## AVAILABLE DATA

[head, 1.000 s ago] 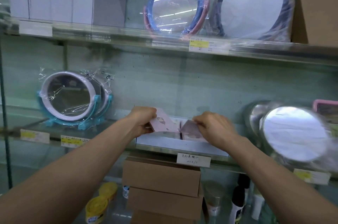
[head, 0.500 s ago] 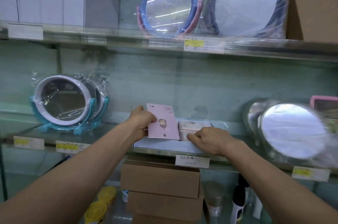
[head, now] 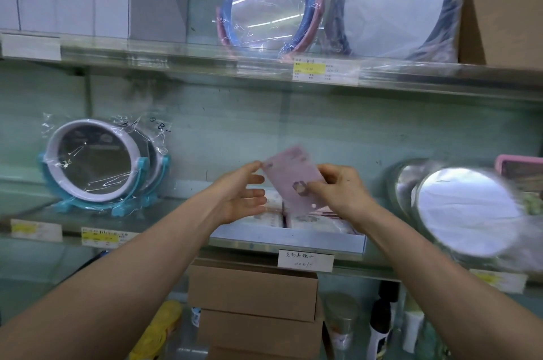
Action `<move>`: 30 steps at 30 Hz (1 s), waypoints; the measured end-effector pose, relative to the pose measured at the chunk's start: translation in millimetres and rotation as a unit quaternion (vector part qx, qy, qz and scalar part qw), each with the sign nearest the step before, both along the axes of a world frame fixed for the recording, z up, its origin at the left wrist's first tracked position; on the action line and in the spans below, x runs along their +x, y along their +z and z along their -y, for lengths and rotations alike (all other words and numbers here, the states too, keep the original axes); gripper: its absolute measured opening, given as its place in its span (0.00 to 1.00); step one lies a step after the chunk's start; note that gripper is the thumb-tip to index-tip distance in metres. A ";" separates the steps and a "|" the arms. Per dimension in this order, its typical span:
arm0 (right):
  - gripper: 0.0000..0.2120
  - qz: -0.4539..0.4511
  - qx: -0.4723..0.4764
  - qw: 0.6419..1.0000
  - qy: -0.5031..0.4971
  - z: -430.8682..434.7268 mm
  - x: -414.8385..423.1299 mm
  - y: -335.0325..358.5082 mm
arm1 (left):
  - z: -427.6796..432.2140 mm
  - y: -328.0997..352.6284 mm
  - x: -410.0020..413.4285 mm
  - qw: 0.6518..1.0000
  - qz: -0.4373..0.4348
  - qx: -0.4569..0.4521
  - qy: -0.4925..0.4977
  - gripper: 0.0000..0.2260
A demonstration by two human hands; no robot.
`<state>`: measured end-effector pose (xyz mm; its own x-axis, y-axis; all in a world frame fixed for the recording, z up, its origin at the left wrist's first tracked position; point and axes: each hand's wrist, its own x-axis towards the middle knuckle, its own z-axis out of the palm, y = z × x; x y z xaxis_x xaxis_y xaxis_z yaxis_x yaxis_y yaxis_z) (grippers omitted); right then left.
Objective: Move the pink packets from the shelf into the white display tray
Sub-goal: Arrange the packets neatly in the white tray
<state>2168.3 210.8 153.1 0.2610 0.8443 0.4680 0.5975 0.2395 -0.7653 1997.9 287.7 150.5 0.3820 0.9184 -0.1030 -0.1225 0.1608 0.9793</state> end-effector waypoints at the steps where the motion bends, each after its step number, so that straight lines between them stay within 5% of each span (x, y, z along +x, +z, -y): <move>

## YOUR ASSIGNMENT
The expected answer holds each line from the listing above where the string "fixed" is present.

## TASK ANSWER
Action `<move>`: 30 steps at 30 Hz (1 s), waypoints; the measured end-effector pose, relative to the pose measured at the chunk's start: translation in millimetres and rotation as a unit quaternion (vector part qx, qy, qz and scalar part qw), each with the sign nearest the step before, both along the axes of a world frame fixed for the recording, z up, its origin at the left wrist's first tracked position; on the action line and in the spans below, x runs along their +x, y along their +z and z along their -y, for lengths and rotations alike (all other words and numbers here, the states too, keep the original axes); gripper: its absolute measured opening, given as its place in its span (0.00 to 1.00); step one lies a step after the chunk's start; note that gripper is the thumb-tip to index-tip distance in metres. A ";" separates the steps and a "|" the arms. Per dimension in this order, its typical span:
`<state>`: measured end-effector pose (xyz mm; its own x-axis, y-axis; all in a world frame fixed for the recording, z up, its origin at the left wrist's first tracked position; point and axes: each hand's wrist, its own x-axis towards the middle knuckle, its own z-axis out of the palm, y = z × x; x y z xaxis_x xaxis_y xaxis_z yaxis_x yaxis_y yaxis_z) (grippers omitted); right then left.

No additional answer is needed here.